‘Irresistible’ has thoughtful commentary woven into its laughs but fails to be remarkable
Jon Stewart beckons for the American people to reflect and revel in the absurd with his latest comedy
Right from the beginning, “Irresistible” presents itself as blunt and self-aware. Its main characters share their worst qualities and make no effort to hide their outbursts or pathetic attempts at inclusivity and modesty.
Jon Stewart wrote and directed “Irresistible” using caricatures of political opposites to unveil his disdain for the state of democracy. His newest comedy has unremarkable acting performances and substantive, albeit played out, commentary.
“Irresistible” follows Democrat political consultant Gary Zimmer (Steve Carell), as he takes an interest in a small-town election and a competition with his Republican counterpart, Faith Brewster (Rose Byrne).
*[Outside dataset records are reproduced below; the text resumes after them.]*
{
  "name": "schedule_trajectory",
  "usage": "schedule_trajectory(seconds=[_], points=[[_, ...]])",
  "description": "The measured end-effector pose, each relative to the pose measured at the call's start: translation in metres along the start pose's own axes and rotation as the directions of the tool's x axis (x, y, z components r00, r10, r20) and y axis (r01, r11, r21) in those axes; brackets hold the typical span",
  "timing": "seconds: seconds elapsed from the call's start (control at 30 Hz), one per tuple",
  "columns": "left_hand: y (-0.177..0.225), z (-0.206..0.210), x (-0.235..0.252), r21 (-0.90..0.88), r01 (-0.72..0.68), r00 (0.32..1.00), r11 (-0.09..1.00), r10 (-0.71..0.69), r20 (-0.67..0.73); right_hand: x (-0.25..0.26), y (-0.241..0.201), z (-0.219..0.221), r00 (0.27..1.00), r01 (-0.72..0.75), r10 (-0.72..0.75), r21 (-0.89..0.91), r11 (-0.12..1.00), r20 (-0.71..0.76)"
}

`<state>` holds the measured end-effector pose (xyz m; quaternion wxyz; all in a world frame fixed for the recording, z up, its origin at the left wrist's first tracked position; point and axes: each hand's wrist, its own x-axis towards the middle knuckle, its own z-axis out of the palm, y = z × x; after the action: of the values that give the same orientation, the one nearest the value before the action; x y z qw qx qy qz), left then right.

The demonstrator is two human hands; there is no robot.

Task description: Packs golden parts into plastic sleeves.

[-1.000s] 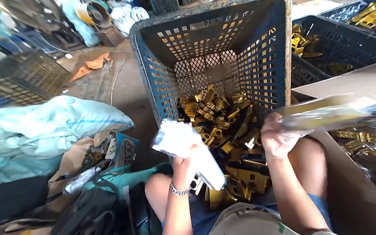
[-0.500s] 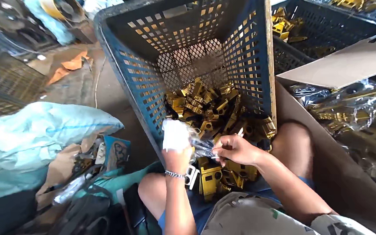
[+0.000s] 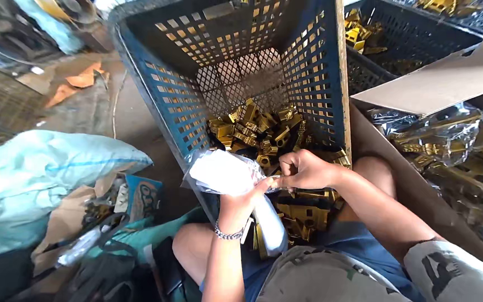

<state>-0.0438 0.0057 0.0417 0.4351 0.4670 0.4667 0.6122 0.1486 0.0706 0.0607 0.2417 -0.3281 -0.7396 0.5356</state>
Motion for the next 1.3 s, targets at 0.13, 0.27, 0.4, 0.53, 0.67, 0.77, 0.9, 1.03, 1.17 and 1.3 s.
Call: schedule_trajectory(seconds=[0.13,0.27,0.4,0.53,0.67,0.77,0.9,1.03,1.17,1.3], points=[[-0.01,0.0,0.002,0.141,-0.088,0.994,0.986,0.096,-0.053,0.006,0.013,-0.014,0.943,0.139,-0.195,-0.216,0.967,-0.269],[-0.025,-0.009,0.003,0.558,-0.231,0.928,0.797,0.352,-0.119,0.018,0.073,-0.05,0.978,-0.153,0.066,-0.459,0.875,-0.199],[-0.026,-0.022,0.005,0.349,-0.172,0.923,0.921,0.275,-0.271,0.025,0.098,-0.066,0.812,-0.491,0.548,-0.744,0.453,-0.202],[-0.031,-0.028,0.003,0.294,-0.229,0.902,0.928,0.316,-0.294,-0.006,0.075,-0.077,0.94,-0.177,-0.054,-0.614,0.769,-0.338],[-0.037,-0.021,0.006,0.383,-0.264,0.879,0.885,0.384,-0.283,-0.025,0.057,-0.042,0.71,0.143,0.213,0.433,0.89,-0.672],[-0.04,-0.017,0.013,0.545,-0.356,0.84,0.759,0.515,-0.168,-0.016,0.054,-0.008,0.813,0.249,0.408,0.883,0.398,-0.414],[-0.036,-0.019,0.015,0.574,-0.35,0.848,0.74,0.51,-0.141,-0.016,0.052,0.002,0.962,0.265,-0.036,0.895,0.36,-0.271],[-0.032,-0.021,0.015,0.548,-0.363,0.85,0.754,0.509,-0.137,-0.026,0.028,-0.013,0.973,0.219,-0.111,0.645,0.732,-0.205],[-0.023,-0.006,0.008,0.308,-0.17,0.946,0.936,0.243,-0.215,-0.013,0.006,0.004,0.995,-0.028,0.051,0.247,0.969,-0.086],[-0.003,0.007,0.008,-0.033,-0.014,0.959,0.999,0.004,-0.282,0.014,0.026,0.049,0.915,0.023,-0.161,-0.352,0.936,-0.369]])
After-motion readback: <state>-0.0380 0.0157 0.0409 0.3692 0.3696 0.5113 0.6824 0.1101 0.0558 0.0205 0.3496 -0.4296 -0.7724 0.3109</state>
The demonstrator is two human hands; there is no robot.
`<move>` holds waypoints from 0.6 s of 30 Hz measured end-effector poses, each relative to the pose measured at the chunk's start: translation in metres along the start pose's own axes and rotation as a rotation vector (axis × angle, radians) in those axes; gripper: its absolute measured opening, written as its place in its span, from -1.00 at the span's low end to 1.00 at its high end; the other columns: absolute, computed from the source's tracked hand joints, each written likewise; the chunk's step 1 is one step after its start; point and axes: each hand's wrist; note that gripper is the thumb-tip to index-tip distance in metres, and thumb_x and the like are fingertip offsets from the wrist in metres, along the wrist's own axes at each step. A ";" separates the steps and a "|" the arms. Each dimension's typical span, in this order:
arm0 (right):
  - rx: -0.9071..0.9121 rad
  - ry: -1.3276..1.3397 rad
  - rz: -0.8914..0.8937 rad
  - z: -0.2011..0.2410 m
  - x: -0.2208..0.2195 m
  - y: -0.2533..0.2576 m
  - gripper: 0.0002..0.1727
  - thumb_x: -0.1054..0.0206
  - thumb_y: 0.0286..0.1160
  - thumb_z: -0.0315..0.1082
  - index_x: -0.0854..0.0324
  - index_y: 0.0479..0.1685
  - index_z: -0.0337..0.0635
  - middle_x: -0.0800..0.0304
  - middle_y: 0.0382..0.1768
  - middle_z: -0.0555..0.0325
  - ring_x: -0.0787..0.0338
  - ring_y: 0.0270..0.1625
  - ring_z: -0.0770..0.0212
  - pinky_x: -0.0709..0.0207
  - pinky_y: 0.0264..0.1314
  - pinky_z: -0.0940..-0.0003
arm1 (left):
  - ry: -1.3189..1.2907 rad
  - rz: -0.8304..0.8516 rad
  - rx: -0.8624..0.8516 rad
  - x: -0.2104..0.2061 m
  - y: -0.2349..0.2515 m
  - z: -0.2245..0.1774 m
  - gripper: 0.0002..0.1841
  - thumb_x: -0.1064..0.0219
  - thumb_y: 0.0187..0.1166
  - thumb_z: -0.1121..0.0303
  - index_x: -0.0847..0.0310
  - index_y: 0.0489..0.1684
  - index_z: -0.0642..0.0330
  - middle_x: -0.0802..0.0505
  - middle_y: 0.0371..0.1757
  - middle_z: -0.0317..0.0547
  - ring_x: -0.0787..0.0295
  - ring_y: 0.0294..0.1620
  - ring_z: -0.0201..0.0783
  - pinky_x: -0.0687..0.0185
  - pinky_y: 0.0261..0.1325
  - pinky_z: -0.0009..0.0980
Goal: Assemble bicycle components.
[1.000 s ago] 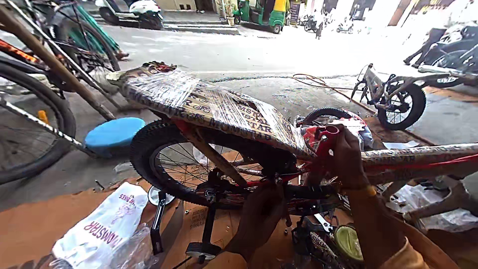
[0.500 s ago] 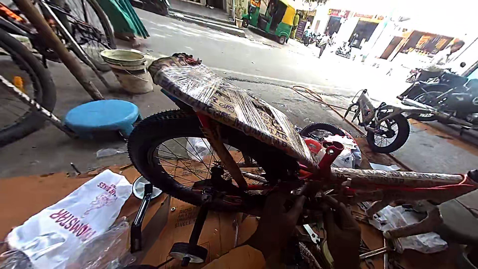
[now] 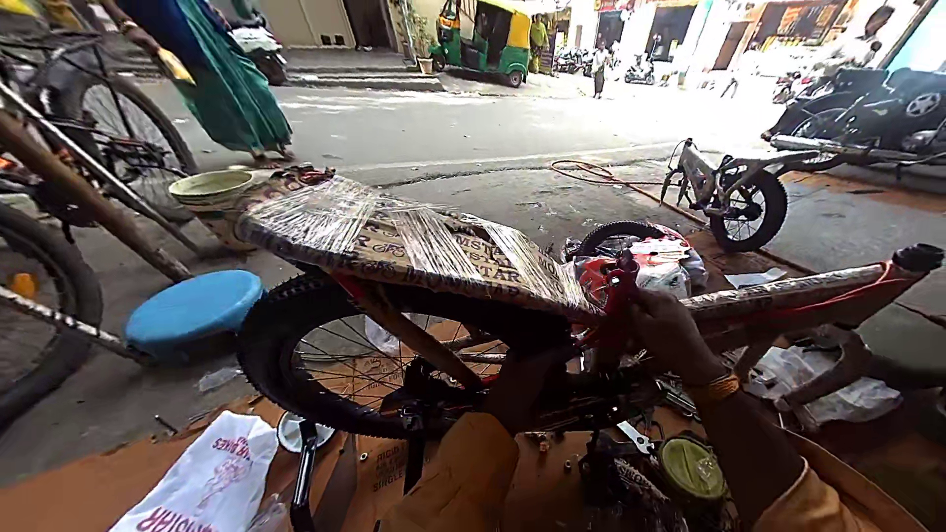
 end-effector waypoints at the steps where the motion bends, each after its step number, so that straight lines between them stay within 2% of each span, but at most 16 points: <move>1: 0.000 0.000 0.005 0.000 0.000 0.001 -0.73 -0.15 0.69 -0.36 -0.79 -0.07 -0.22 -0.79 -0.31 -0.14 -0.79 -0.15 -0.18 -0.56 -0.07 -0.31 | 0.041 0.015 0.029 0.003 0.000 0.000 -0.84 -0.43 0.57 0.41 -0.71 0.02 0.20 -0.77 -0.38 -0.17 -0.63 -0.47 -0.37 -0.63 -0.34 -0.45; 3: 0.004 0.024 0.003 -0.002 -0.001 0.003 -0.75 -0.16 0.66 -0.38 -0.78 -0.04 -0.21 -0.81 -0.23 -0.14 -0.80 -0.06 -0.17 -0.57 0.03 -0.31 | 0.126 0.030 0.020 0.006 0.003 -0.002 -0.82 -0.43 0.57 0.39 -0.72 0.04 0.17 -0.80 -0.31 -0.18 -0.70 -0.38 -0.37 -0.68 -0.26 -0.43; 5: 0.006 0.053 -0.004 -0.002 -0.001 0.007 -0.76 -0.17 0.63 -0.38 -0.78 -0.06 -0.18 -0.82 -0.24 -0.10 -0.80 -0.06 -0.14 -0.58 0.03 -0.29 | 0.134 0.059 -0.001 0.009 0.011 -0.002 -0.72 -0.43 0.55 0.41 -0.69 0.18 0.19 -0.86 -0.08 -0.08 -0.80 -0.14 -0.26 -0.77 -0.03 -0.30; 7: 0.028 0.071 0.003 -0.001 -0.002 0.009 -0.76 -0.17 0.64 -0.37 -0.78 -0.06 -0.14 -0.82 -0.27 -0.08 -0.81 -0.10 -0.11 -0.59 -0.02 -0.27 | 0.088 0.037 -0.015 0.009 0.012 -0.002 -0.73 -0.44 0.52 0.46 -0.70 0.15 0.23 -0.86 -0.09 -0.02 -0.81 -0.16 -0.21 -0.77 -0.07 -0.28; 9: 0.048 0.082 0.016 -0.002 0.001 0.012 -0.76 -0.18 0.65 -0.37 -0.78 -0.04 -0.15 -0.82 -0.27 -0.08 -0.81 -0.10 -0.13 -0.59 -0.02 -0.28 | 0.070 0.006 -0.020 0.005 0.011 -0.009 -0.78 -0.39 0.54 0.49 -0.69 0.09 0.24 -0.84 -0.19 -0.05 -0.74 -0.29 -0.27 -0.72 -0.17 -0.35; 11: 0.075 0.080 0.039 -0.005 0.001 0.012 -0.76 -0.17 0.65 -0.38 -0.78 0.00 -0.13 -0.83 -0.26 -0.07 -0.83 -0.11 -0.11 -0.61 -0.03 -0.25 | 0.103 -0.016 -0.026 0.005 0.009 -0.012 -0.83 -0.35 0.61 0.42 -0.71 0.07 0.22 -0.82 -0.25 -0.11 -0.69 -0.37 -0.33 -0.67 -0.26 -0.41; 15: 0.101 0.133 0.048 -0.006 0.003 0.008 -0.76 -0.20 0.58 -0.42 -0.78 0.01 -0.09 -0.84 -0.22 -0.02 -0.83 -0.06 -0.05 -0.62 0.01 -0.21 | 0.168 -0.021 -0.045 -0.001 0.008 -0.022 -0.67 -0.21 0.78 0.12 -0.71 0.16 0.17 -0.87 -0.15 -0.11 -0.78 -0.23 -0.31 -0.73 -0.13 -0.36; 17: 0.113 0.157 0.031 -0.007 0.001 0.007 -0.76 -0.22 0.57 -0.42 -0.78 0.02 -0.06 -0.86 -0.19 0.00 -0.84 -0.03 -0.04 -0.63 0.04 -0.21 | 0.169 -0.016 -0.070 -0.007 0.007 -0.026 -0.60 -0.11 0.82 0.06 -0.68 0.21 0.20 -0.87 -0.08 -0.07 -0.82 -0.10 -0.25 -0.76 0.04 -0.28; 18: 0.125 0.172 0.015 -0.009 -0.001 0.007 -0.76 -0.23 0.56 -0.41 -0.79 0.01 -0.04 -0.86 -0.21 0.02 -0.84 -0.06 -0.02 -0.64 0.01 -0.20 | 0.166 -0.025 -0.085 -0.011 0.007 -0.026 -0.61 -0.10 0.83 0.08 -0.69 0.17 0.20 -0.86 -0.09 -0.07 -0.80 -0.10 -0.25 -0.74 0.03 -0.28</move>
Point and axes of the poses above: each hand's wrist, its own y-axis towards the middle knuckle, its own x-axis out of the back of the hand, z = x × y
Zimmer’s candidate, Jack Hastings (Chris Cooper), and his daughter, Diana Hastings (Mackenzie Davis), lead him through Midwestern life and politics as he bumbles about, insulting their town of Deerlaken, Wisconsin and its occupants.
Carell sticks with familiarity in “Irresistible” with his signature mannerisms, intonations and facial expressions. The role is a familiar one that he plays well, but it’s not a noteworthy performance.
Some of this film’s funniest moments spring out of the tense and off-putting interactions between Zimmer and the residents of Deerlaken. His inability to remember names and constant, jargon-filled speeches about democracy amount to an honest depiction of how unreachable politics and politicians are to everyday people.
Zimmer is almost likeable, despite his irritating sarcasm and uppity nature. His greatest flaw is his inability to perceive Deerlaken for what it is, and his grossest blunder is his inappropriate interest in Diana Hastings.
On the other hand, Jack Hastings is a perfectly quiet and humble foil to Zimmer’s buzzing and rambling disposition. However, Cooper’s character goes between “thoughtful small-town man” to “disassociated and lost.” He is inconsistent and often hard to figure out. For a character whose political career is the impetus for the film’s plot, he doesn’t come across as an impactful character.
Byrne plays a soulless, cynical and manipulative member of the D.C. elite very well. She has control over her character, but this role does not make her stand out either.
The film comments explicitly on the absurdity of politics and the ins and outs of running a campaign, by simply showing these processes for what they are.
The most entertaining scenes are those in which the viewer can point to the screen and acknowledge the truth in the film’s bizarre depictions and caricatures. The film delights in its lighter, funnier scenes, but it’s unconvincing in its attempts to add emotional depth in heavier moments.
“Irresistible” fits an archetype of the well-known political comedy that pairs elitism and the humility of a small town; a combination destined to get some laughs. The film is neither artistic nor groundbreaking, but it is not supposed to be.
Stewart uses the lore surrounding Middle America in this film to poke fun at the ridiculousness of politics and Washington, D.C. He makes the point that political elites are irreparably and damagingly distant from the reality of American life.
Stewart’s writing and direction tell of lost meaning in political efforts to enact change that helps people in tangible ways. He shows just how the American people cannot bear it anymore.
“Irresistible” will be playing in theaters and available On Demand on June 26.